■ **ASSIGNMENT**
This exercise calls for the records to be returned exactly, with images removed.

•••

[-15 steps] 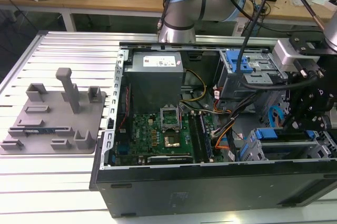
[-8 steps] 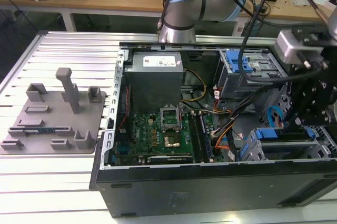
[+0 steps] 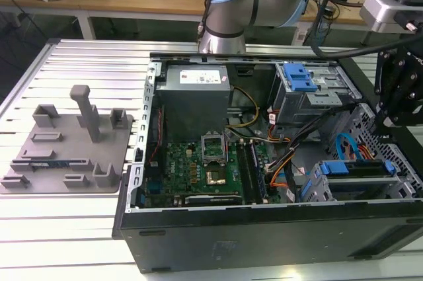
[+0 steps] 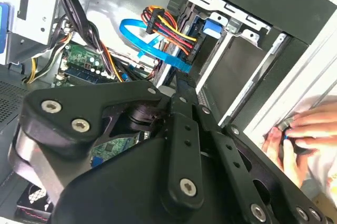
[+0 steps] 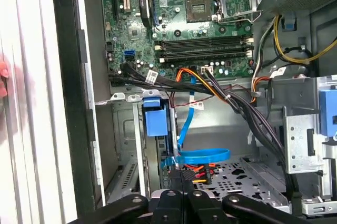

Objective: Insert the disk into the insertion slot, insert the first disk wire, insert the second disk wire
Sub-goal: 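Insert the second disk wire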

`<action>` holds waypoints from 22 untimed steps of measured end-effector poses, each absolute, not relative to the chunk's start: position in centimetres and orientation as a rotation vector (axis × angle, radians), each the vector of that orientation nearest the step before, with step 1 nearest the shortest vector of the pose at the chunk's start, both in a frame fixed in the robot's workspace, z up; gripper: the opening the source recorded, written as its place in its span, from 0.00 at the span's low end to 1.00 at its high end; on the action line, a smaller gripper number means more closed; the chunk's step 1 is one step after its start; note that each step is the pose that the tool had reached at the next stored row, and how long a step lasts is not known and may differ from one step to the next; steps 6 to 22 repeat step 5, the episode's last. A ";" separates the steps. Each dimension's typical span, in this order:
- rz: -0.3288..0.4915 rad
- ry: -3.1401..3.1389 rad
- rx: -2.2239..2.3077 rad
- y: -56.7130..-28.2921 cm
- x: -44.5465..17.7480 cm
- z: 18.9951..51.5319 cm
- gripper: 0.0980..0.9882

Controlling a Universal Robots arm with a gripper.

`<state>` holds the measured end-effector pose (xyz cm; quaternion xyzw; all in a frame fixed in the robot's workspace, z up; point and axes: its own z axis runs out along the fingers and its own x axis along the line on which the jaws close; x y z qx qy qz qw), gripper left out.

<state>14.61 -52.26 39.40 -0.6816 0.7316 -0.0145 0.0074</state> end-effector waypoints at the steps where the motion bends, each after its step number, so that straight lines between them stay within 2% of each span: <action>1: -0.046 2.288 -2.131 -52.3 14.6 39.4 0.01; 22: -0.045 2.288 -2.131 -52.2 14.6 39.4 0.01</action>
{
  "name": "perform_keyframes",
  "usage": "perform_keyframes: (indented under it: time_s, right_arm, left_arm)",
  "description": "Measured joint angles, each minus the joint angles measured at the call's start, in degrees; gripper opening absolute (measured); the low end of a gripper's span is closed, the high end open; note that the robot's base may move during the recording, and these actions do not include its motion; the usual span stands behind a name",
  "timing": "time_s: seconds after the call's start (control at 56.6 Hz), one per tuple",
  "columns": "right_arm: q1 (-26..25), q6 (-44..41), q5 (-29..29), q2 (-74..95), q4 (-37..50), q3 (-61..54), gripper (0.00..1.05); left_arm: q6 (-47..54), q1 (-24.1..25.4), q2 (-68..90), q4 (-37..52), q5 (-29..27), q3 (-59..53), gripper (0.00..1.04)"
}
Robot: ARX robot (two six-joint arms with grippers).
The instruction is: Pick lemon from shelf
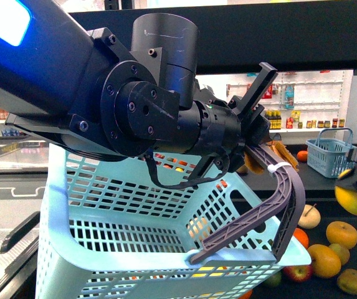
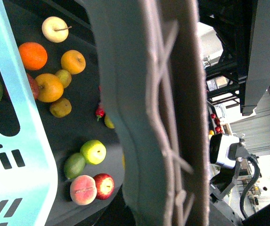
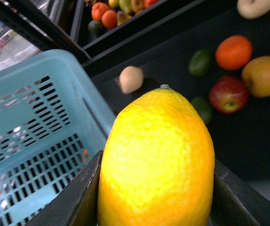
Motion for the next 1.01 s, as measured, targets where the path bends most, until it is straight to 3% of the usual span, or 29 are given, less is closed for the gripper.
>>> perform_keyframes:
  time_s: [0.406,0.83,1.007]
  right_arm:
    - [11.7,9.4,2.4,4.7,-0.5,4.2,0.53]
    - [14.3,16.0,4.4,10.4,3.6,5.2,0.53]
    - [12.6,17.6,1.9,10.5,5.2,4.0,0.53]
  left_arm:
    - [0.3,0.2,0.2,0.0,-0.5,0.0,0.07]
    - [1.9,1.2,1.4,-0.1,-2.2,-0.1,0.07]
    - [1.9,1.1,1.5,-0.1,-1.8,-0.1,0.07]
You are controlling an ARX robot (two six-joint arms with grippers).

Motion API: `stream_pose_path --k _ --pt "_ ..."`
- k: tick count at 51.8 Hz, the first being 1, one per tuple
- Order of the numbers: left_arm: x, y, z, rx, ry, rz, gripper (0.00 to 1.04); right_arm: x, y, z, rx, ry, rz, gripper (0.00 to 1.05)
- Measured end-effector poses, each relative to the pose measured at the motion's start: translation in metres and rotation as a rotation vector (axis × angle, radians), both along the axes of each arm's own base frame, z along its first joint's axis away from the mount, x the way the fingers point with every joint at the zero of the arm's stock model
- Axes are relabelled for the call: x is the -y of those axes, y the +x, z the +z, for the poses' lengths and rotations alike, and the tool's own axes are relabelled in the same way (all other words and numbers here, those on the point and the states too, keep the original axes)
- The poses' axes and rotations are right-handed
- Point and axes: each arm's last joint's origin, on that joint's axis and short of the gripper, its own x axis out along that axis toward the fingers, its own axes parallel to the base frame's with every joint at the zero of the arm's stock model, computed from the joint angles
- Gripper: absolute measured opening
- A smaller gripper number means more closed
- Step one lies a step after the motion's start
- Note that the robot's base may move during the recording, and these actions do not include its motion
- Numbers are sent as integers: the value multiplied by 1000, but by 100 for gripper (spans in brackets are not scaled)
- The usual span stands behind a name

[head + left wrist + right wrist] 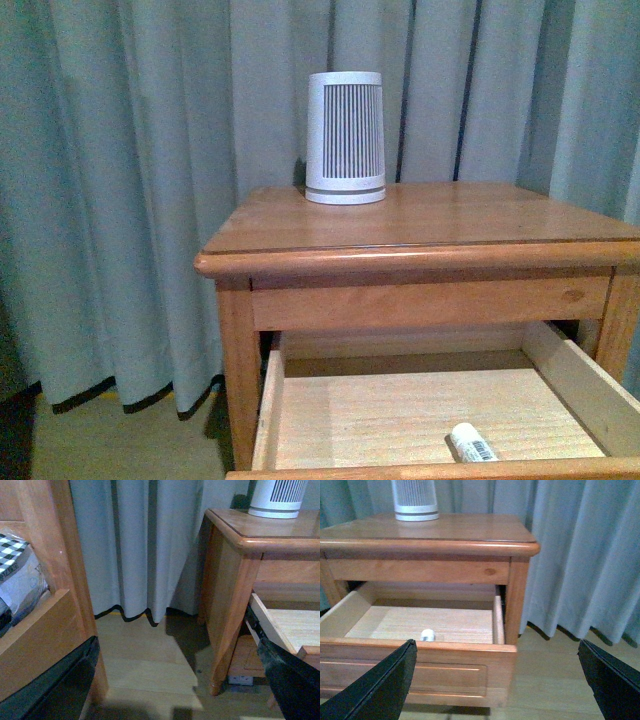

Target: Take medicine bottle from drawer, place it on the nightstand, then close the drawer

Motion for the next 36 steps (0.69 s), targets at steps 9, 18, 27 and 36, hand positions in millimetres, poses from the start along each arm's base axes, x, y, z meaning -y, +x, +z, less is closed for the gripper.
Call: stream_pose_path --k 9,18,27,36 --pt "0 0 0 0 0 -2 98 -4 20 15 -60 5 -303 98" --pt "0 0 0 0 0 -1 98 -10 80 55 -144 9 -257 98" --pt "0 0 0 0 0 -2 98 -19 152 61 -420 28 -132 98" --pt "0 0 0 0 0 -2 98 -33 221 42 -619 7 -78 98"
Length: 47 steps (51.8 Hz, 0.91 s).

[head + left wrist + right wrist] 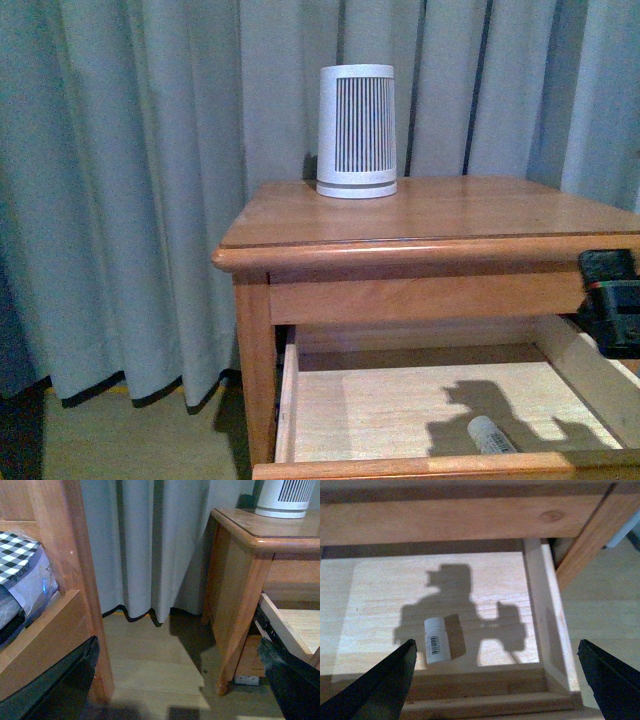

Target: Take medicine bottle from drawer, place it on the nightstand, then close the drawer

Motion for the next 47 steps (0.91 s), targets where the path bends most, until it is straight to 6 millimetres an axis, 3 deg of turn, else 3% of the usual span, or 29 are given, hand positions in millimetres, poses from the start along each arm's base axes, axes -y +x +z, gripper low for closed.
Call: stream_pose_path --k 8,21,37,47 --pt "0 0 0 0 0 0 98 -14 35 -35 -128 27 29 98" --pt "0 0 0 0 0 0 98 -28 63 -67 -195 16 34 98" --pt "0 0 0 0 0 0 98 -42 91 -97 -279 23 37 98" --pt "0 0 0 0 0 0 98 -54 95 -110 -304 15 60 98"
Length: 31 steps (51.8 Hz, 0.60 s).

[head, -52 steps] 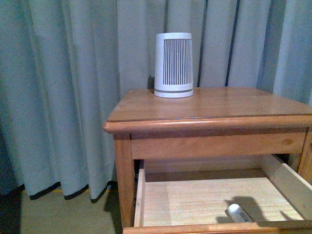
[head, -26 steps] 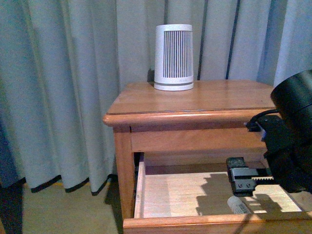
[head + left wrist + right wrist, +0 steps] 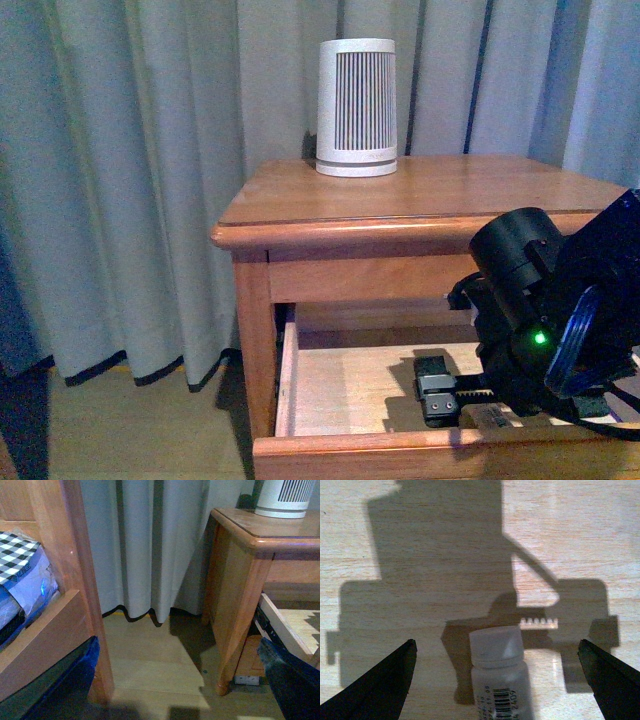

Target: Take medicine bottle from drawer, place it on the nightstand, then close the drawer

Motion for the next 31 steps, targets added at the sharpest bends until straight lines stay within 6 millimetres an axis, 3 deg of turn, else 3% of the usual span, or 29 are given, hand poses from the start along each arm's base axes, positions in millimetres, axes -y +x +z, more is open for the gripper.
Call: stream_pose_path --k 11,13,31 --pt "0 0 0 0 0 0 98 -3 5 -9 -3 -24 -5 98" --pt "0 0 0 0 0 0 98 -3 5 -11 -4 -29 -7 94" --pt "0 0 0 0 0 0 98 0 6 -12 0 -49 -24 34"
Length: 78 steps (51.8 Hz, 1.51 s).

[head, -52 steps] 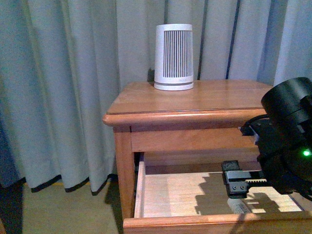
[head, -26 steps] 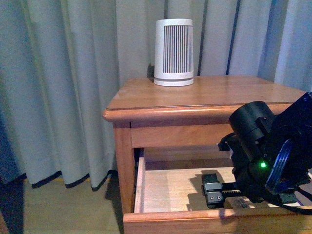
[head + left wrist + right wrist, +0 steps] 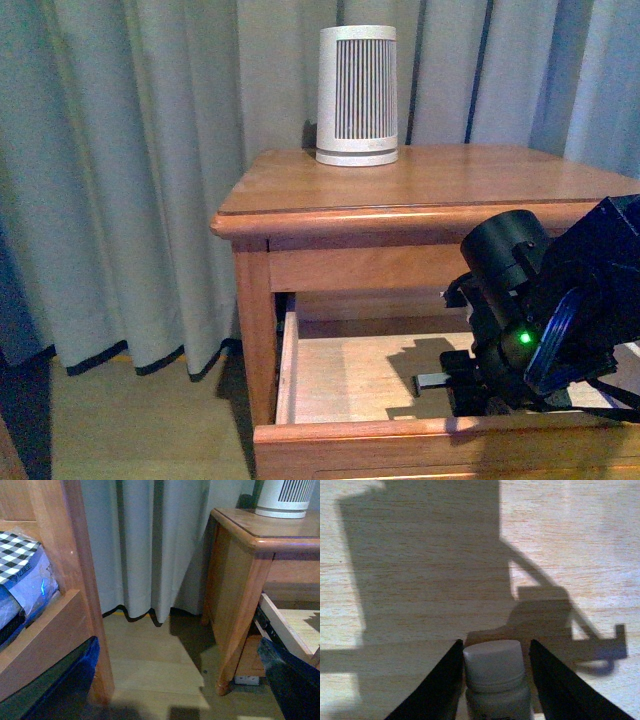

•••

■ **ANSWER BELOW**
[-15 steps] 
[-8 steps] 
[+0 steps] 
[+0 steps] 
[+0 steps] 

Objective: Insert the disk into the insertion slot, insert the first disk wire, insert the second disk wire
Sub-goal: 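Insert the second disk wire
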
`<action>` holds waypoints from 22 untimed steps of measured end-effector poses, each absolute, not relative to the chunk's start: position in centimetres and orientation as a rotation vector (axis × angle, radians), each the vector of that orientation nearest the step before, with step 1 nearest the shortest vector of the pose at the chunk's start, both in a frame fixed in the robot's workspace, z up; gripper: the opening the source recorded, written as its place in its span, from 0.00 at the span's low end to 1.00 at its high end; on the action line, a smaller gripper number means more closed; the chunk's step 1 is one step after its start; note that each step is the pose that the tool had reached at the next stored row, and how long a step lasts is not known and may differ from one step to the next; steps 6 to 22 repeat step 5, the episode's last. A ";" separates the steps. Each dimension's typical span, in this order:
- rz: -0.3288..0.4915 rad
- ry: -3.1401..3.1389 rad
- rx: -2.2239..2.3077 rad
- y: -56.7130..-28.2921 cm
- x: -44.5465..17.7480 cm
- z: 18.9951..51.5319 cm
- gripper: 0.0980..0.9882

Controlling a Universal Robots arm with a gripper.

`<state>` holds the measured end-effector pose (xyz cm; quaternion xyzw; all in a frame fixed in the robot's workspace, z up; point and axes: its own z axis runs out along the fingers and its own x axis along the line on which the jaws close; x y z qx qy qz qw), gripper left out.

<state>14.61 -52.26 39.40 -0.6816 0.7316 -0.0145 0.0074</state> end-effector waypoints at the steps where the motion bends, each after its step number, so that straight lines between them stay within 2% of each span: <action>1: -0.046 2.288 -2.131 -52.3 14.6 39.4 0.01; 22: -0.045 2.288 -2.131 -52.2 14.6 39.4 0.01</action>
{
  "name": "perform_keyframes",
  "usage": "perform_keyframes: (indented under it: time_s, right_arm, left_arm)",
  "description": "Measured joint angles, each minus the joint angles measured at the call's start, in degrees; gripper opening absolute (measured); the low end of a gripper's span is closed, the high end open; note that the robot's base may move during the recording, and these actions do not include its motion; the usual span stands behind a name",
  "timing": "time_s: seconds after the call's start (control at 56.6 Hz), one per tuple",
  "columns": "right_arm: q1 (-26..25), q6 (-44..41), q5 (-29..29), q2 (-74..95), q4 (-37..50), q3 (-61..54), gripper (0.00..1.05); left_arm: q6 (-47..54), q1 (-24.1..25.4), q2 (-68..90), q4 (-37..52), q5 (-29..27), q3 (-59..53), gripper (0.00..1.04)"
}
Robot: ARX robot (two six-joint arms with grippers).
The instruction is: Pick lemon from shelf
Motion for the next 1.01 s, as measured, targets where the path bends most, until it is straight to 3% of the usual span, or 29 are given, less is closed for the gripper.
>>> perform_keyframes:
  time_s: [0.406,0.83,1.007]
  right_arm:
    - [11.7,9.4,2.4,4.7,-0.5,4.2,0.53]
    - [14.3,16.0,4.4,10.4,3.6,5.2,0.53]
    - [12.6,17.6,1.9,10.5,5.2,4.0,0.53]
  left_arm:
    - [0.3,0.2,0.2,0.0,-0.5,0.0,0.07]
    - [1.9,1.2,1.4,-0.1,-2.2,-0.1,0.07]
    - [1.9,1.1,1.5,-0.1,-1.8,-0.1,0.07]
You are controlling an ARX robot (two six-joint arms with grippers).

Motion API: `stream_pose_path --k _ --pt "_ ..."`
- k: tick count at 51.8 Hz, the first being 1, one per tuple
- Order of the numbers: left_arm: x, y, z, rx, ry, rz, gripper (0.00 to 1.04); right_arm: x, y, z, rx, ry, rz, gripper (0.00 to 1.05)
- Measured end-effector poses, each relative to the pose measured at the motion's start: translation in metres and rotation as a rotation vector (axis × angle, radians), both along the axes of each arm's own base frame, z along its first joint's axis away from the mount, x the way the fingers point with every joint at the zero of the arm's stock model
- Axes are relabelled for the call: x is the -y of those axes, y the +x, z the +z, for the poses' lengths and rotations alike, and the tool's own axes are relabelled in the same way (all other words and numbers here, those on the point and the states too, keep the original axes)
- The poses' axes and rotations are right-handed
- Point and axes: each arm's last joint's origin, on that joint's axis and short of the gripper, its own x axis out along that axis toward the fingers, its own axes parallel to the base frame's with every joint at the zero of the arm's stock model, computed from the joint angles
- Gripper: absolute measured opening
- A smaller gripper number means more closed
- Step one lies a step after the motion's start
- Note that the robot's base may move during the recording, and these actions do not include its motion
- Numbers are sent as integers: the value multiplied by 1000, but by 100 for gripper (spans in brackets are not scaled)
- The usual span stands behind a name

[head + left wrist + right wrist] 

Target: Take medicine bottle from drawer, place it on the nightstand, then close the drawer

Motion for the next 36 steps (0.69 s), targets at steps 9, 18, 27 and 36, hand positions in millimetres, poses from the start along each arm's base axes, x, y, z meaning -y, +x, +z, less is closed for the gripper.
Call: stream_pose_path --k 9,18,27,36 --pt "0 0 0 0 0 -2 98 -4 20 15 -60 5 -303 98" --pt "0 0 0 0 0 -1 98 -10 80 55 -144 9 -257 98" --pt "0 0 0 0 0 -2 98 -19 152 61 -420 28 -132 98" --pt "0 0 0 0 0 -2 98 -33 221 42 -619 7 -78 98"
Length: 47 steps (51.8 Hz, 0.91 s).

[head + left wrist + right wrist] 

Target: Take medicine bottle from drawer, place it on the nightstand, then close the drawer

Motion for the next 47 steps (0.91 s), targets where the path bends most, until it is straight to 6 millimetres an axis, 3 deg of turn, else 3% of the usual span, or 29 are given, hand positions in millimetres, poses from the start along each arm's base axes, axes -y +x +z, gripper low for closed.
Call: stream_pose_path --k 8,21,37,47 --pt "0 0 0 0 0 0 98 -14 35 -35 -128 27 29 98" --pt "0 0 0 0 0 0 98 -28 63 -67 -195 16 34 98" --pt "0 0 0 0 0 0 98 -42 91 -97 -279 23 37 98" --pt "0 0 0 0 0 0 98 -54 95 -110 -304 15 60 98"
Length: 31 steps (51.8 Hz, 0.60 s).

[head, -52 steps] 
[head, -26 steps] 
[head + left wrist + right wrist, +0 steps] 

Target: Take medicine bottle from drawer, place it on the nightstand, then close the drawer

Motion for the next 31 steps, targets added at the sharpest bends until straight lines stay within 6 millimetres an axis, 3 deg of turn, else 3% of the usual span, or 29 are given, hand poses from the start along each arm's base axes, positions in millimetres, axes -y +x +z, more is open for the gripper.
Call: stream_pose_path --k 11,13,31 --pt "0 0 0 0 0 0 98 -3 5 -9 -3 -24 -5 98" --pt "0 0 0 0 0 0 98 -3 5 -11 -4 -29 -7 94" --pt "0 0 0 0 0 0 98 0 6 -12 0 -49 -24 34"
Length: 78 steps (51.8 Hz, 1.51 s).

[head, -52 steps] 
[head, -26 steps] 
[head + left wrist + right wrist, +0 steps] 

The answer has nothing more to it.